See you in two years !


----------



## SgtRoswell (Apr 7, 2014)

VIP 8 said:


> All chocolatey goodness aside, you seem to be quite seriously pro-crypto. Do you have any thoughts regarding both Ripple and IOTA? I have no altcoin cryptos yet myself. Are there any you recommend and why?


It depends on how you take altcoin. Some people just want to make quick money out of altcoins and others go for its technology / business value. 

Ripple is a centralized coin used by banks mostly as payment network. I believe (and I can be wrong) it will never go above certain value.

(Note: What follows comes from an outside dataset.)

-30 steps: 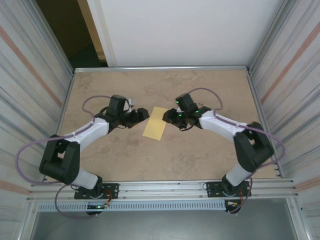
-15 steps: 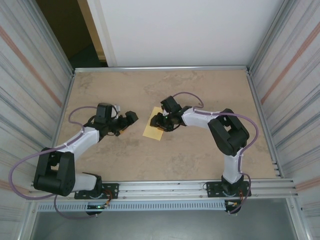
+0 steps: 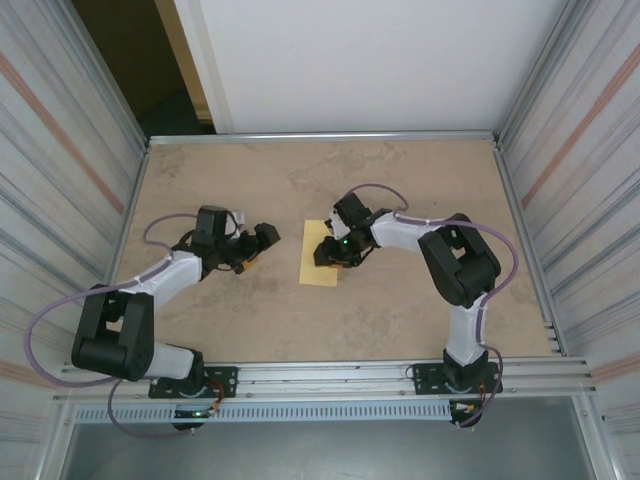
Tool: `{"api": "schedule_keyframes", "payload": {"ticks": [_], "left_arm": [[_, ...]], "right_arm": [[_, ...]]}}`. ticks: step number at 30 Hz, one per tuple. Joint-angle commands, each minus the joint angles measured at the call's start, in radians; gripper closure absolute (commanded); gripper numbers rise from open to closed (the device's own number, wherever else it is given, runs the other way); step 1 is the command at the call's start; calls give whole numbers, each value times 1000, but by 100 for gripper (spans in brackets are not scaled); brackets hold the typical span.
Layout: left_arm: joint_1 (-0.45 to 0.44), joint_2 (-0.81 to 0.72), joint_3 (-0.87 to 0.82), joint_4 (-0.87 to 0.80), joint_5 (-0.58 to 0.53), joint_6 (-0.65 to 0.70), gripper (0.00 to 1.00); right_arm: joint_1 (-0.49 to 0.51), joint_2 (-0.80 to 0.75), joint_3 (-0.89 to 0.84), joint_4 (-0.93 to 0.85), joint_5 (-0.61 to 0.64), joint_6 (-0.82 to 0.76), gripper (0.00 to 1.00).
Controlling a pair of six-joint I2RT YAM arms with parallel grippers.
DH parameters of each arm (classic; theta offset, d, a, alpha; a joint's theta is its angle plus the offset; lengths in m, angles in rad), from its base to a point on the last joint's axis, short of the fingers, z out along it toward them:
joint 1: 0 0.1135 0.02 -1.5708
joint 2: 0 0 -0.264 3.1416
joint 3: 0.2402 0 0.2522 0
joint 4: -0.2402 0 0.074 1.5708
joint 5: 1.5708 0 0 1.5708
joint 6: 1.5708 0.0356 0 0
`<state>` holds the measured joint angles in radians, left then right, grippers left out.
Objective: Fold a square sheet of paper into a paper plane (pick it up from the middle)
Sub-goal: Move the paper to the center of the table.
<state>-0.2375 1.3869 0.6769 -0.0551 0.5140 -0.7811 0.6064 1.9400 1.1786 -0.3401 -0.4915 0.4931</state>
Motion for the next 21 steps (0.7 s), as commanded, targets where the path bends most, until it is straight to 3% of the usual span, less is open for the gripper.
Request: {"api": "schedule_keyframes", "payload": {"ticks": [1, 3, 7, 10, 21], "left_arm": [[-21, 19, 54, -22, 24, 13, 2], [-45, 26, 70, -49, 9, 24, 3], [-87, 25, 69, -65, -3, 11, 7], [-108, 16, 47, -60, -2, -8, 8], [-191, 59, 26, 10, 33, -65, 17]], "right_arm": [[-14, -48, -38, -94, 19, -76, 57], [-3, -103, -57, 4, 6, 38, 56], [25, -201, -155, 233, 102, 310, 56], [13, -229, -230, 324, 151, 430, 55], [-30, -130, -198, 311, 100, 435, 62]]}}
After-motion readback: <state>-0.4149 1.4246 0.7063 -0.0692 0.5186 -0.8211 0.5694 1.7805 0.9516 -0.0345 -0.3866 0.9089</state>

Think of it as Japaneses Yen... 

Zcash is built on promising technology and I really subscribe to the idea behind it...you can do your research. 

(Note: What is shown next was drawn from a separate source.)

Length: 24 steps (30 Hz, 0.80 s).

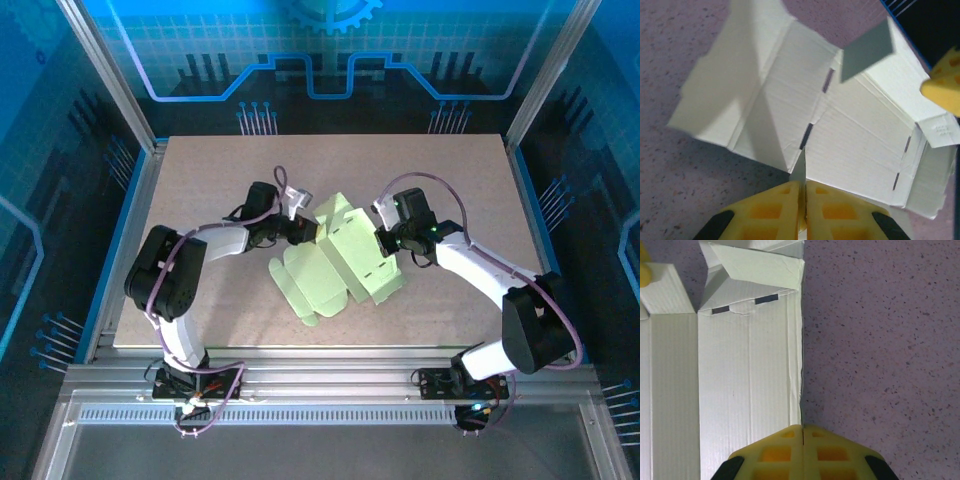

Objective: Fold the paper box

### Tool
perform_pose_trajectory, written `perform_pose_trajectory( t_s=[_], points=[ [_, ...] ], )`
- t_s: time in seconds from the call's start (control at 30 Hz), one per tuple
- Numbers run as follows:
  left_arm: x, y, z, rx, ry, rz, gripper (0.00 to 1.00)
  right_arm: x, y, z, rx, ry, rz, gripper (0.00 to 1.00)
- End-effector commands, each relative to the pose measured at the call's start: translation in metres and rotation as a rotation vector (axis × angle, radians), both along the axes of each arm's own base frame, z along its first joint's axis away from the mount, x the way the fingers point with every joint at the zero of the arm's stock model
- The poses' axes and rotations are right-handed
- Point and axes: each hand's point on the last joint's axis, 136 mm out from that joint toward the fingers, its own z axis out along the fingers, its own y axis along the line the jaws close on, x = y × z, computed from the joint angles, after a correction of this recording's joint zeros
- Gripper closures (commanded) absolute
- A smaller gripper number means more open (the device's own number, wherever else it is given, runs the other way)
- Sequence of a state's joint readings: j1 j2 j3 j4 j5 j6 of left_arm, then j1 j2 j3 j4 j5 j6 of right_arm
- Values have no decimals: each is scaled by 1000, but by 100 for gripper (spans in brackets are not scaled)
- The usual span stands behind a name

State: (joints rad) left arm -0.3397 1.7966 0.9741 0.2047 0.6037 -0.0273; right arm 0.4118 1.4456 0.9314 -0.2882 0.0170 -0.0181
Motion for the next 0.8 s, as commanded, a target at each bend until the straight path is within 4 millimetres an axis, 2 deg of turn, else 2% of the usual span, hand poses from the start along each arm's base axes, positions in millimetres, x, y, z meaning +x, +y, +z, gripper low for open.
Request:
perform_pose_trajectory(
  t_s=[0.0,0.13,0.33,0.77],
  points=[
    [-11,-3,0,139,-174,-51,89,5,6,13,5,-20,-14,100],
    [-17,-7,-3,238,-348,-52,91,7,6,16,8,-22,-24,100],
    [-19,-7,-7,334,-494,-47,92,8,5,15,2,-20,-34,100],
    [-31,-40,-24,477,-759,-160,95,13,2,16,-14,-34,-57,100]
  ],
)
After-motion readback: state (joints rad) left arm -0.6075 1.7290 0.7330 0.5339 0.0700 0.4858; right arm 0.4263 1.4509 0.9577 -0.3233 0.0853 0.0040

You need to be very careful when it comes to alt coin as it could be a scam. Do your research, see its business value, watch out for volumes on different exchange.

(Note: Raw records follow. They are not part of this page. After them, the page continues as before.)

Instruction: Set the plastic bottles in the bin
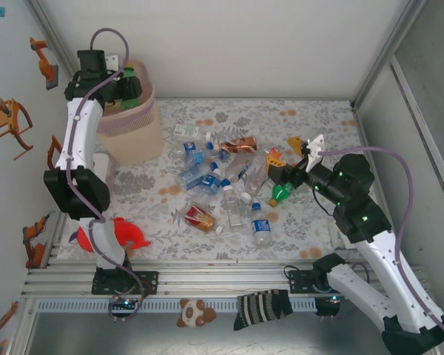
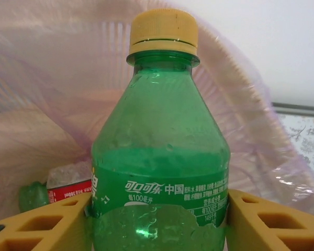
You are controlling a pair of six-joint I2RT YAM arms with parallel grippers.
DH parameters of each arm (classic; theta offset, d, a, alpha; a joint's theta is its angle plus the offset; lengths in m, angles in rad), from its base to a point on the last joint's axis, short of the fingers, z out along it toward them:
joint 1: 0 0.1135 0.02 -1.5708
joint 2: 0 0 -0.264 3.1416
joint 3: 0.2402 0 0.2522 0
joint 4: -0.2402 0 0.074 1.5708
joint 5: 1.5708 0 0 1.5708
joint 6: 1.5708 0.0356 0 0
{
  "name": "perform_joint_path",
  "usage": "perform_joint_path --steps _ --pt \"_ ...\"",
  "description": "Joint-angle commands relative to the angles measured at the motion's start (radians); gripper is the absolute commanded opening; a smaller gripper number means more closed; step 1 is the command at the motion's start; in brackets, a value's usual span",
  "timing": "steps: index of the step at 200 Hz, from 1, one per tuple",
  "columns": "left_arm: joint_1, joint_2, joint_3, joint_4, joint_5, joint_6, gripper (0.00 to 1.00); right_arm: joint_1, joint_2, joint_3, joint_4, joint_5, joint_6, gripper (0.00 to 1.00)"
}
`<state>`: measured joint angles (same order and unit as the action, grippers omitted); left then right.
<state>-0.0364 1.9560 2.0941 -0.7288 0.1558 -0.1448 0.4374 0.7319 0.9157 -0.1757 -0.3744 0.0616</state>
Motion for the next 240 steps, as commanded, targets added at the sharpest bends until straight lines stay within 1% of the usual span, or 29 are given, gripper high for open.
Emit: perform_joint_path --steps 1,22,52,103,129,143,172,208,240 --pt "0.007 0.035 0.013 -0.027 0.018 -0.08 0.6 0.004 -0.016 0.028 0.004 0.009 -0.013 0.83" --pt "0.007 0.055 -0.008 -0.025 0.013 -0.118 0.6 0.004 -0.017 0.028 0.002 0.009 -0.013 0.83" --pt "0.007 0.082 -0.032 -0.03 -0.023 -0.174 0.59 0.004 -0.026 0.023 -0.004 0.013 -0.013 0.83" --pt "0.007 0.13 -0.075 -0.051 -0.05 -0.215 0.58 0.004 -0.033 0.013 -0.004 0.018 -0.009 0.83" --pt "0.006 0.158 -0.098 -0.05 -0.038 -0.225 0.58 0.004 -0.032 0.011 -0.002 0.017 -0.008 0.83" --pt "0.006 0.173 -0.109 -0.048 -0.039 -0.228 0.59 0.004 -0.032 0.011 -0.003 0.018 -0.008 0.83" --pt "0.006 0.189 -0.138 -0.034 -0.05 -0.235 0.64 0.004 -0.031 0.009 -0.006 0.02 -0.006 0.83" --pt "0.006 0.161 -0.151 -0.02 -0.063 -0.241 0.67 0.004 -0.032 0.017 -0.015 0.025 -0.005 0.83" --pt "0.007 0.096 -0.153 -0.016 -0.15 -0.23 0.68 0.004 -0.032 0.02 -0.018 0.028 -0.008 0.83"
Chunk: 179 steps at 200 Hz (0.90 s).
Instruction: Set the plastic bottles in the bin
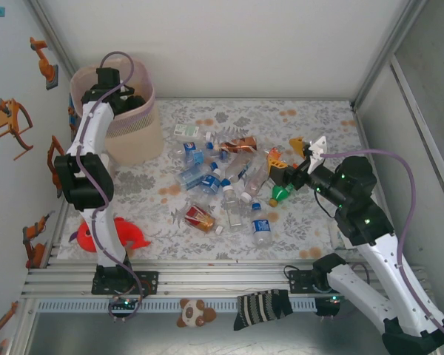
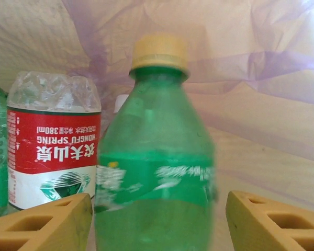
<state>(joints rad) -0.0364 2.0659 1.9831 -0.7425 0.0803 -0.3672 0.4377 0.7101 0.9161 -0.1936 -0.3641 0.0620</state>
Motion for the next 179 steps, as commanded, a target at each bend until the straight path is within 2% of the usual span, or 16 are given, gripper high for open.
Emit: perform_joint_path --steps 1,59,127,179 --pt "0.007 -0.015 -0.041 -0.002 -0.077 -0.007 0.68 0.004 -0.01 0.02 0.0 0.017 -0.007 0.83" --pt "0.016 -0.068 -0.037 -0.02 -0.16 0.031 0.69 0.004 -0.005 0.021 0.009 0.01 -0.006 0.83" --pt "0.022 -0.018 -0.053 -0.042 -0.132 0.03 0.68 0.004 0.006 0.034 0.002 0.007 -0.008 0.83" --pt "0.023 -0.075 -0.011 -0.036 -0.122 0.033 0.78 0.004 0.015 0.043 0.001 0.008 -0.003 0.83"
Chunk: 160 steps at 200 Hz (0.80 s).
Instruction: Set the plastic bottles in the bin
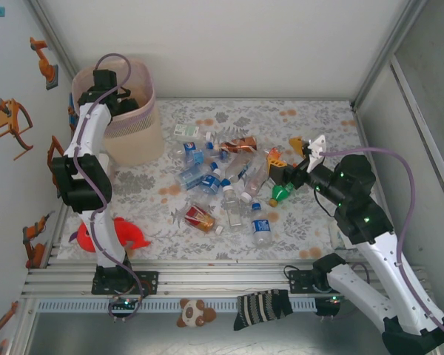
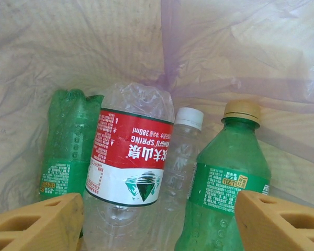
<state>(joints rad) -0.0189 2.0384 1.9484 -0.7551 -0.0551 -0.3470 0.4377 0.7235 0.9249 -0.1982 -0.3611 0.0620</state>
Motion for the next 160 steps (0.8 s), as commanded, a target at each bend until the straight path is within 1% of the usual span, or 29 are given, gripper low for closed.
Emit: perform_joint_path --steps 1,49,104,128,160 --pt "0.005 -0.049 0.024 -0.023 0.014 0.012 0.78 0.004 0.003 0.035 0.006 0.005 -0.003 0.83" --pt "0.005 -0.133 0.043 -0.019 0.046 0.01 0.8 0.004 0.03 0.054 -0.002 0.032 0.024 0.83" --pt "0.005 -0.256 0.013 0.004 0.077 0.019 0.8 0.004 0.09 0.109 -0.057 0.092 0.058 0.83" --pt "0.005 -0.318 -0.006 0.032 0.127 0.028 0.8 0.004 0.126 0.133 -0.088 0.133 0.078 0.83" --pt "0.002 -0.426 -0.068 0.12 0.237 0.048 0.78 0.0 0.18 0.173 -0.146 0.21 0.108 0.84"
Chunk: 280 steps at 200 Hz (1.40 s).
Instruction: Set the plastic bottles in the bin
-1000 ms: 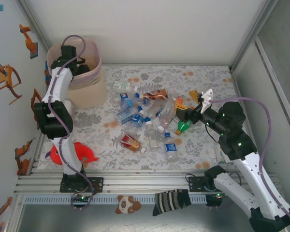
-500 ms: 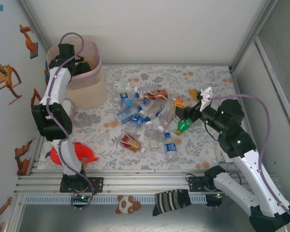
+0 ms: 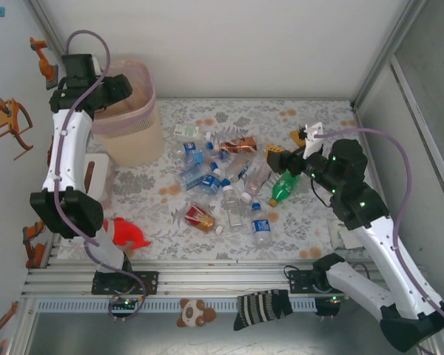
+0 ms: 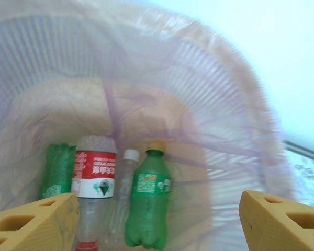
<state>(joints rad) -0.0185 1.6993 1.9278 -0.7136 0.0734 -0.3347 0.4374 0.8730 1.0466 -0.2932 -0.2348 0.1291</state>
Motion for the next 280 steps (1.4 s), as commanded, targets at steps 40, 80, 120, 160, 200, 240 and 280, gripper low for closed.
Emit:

https://coinmarketcap.com/


----------



## VIP 8 (Aug 30, 2017)

SgtRoswell said:


> It depends on how you take altcoin.


I haven't had any yet, but definitely not with cream and sugar. 




SgtRoswell said:


> Some people just want to make quick money out of altcoins and others go for its technology / business value.


Ripple seems solid for the latter even if some are upset by how it supposedly deviates from the decentralized philosophy, but I'd take the former too.



SgtRoswell said:


> Zcash is built on promising technology and I really subscribe to the idea behind it...you can do your research.
> 
> You need to be very careful when it comes to alt coin as it could be a scam. Do your research, see its business value, watch out for volumes on different exchange.


Interesting, will look into that Zcash and thanks for your input. And yes I do know about the garbage "me too" and potential scam coins.

Another thing has been popping up which I think is completely bonkers. What is this business of allegedly not being allowed to buy altcoins without first buying Bitcoin and then converting to altcoins? What is going on with that? Do all exchanges require that? What is the reason or rhyme why that would even be required?


----------



## Byja (Mar 3, 2013)

VIP 8 said:


> Another thing has been popping up which I think is completely bonkers. What is this business of allegedly not being allowed to buy altcoins without first buying Bitcoin and then converting to altcoins? What is going on with that? Do all exchanges require that? What is the reason or rhyme why that would even be required?


You can buy a lot of alts directly for cash, or for that fake cash that is made out of thin air - USDT. Even on our "local" exchange in UAE you can buy ETH for AED.


----------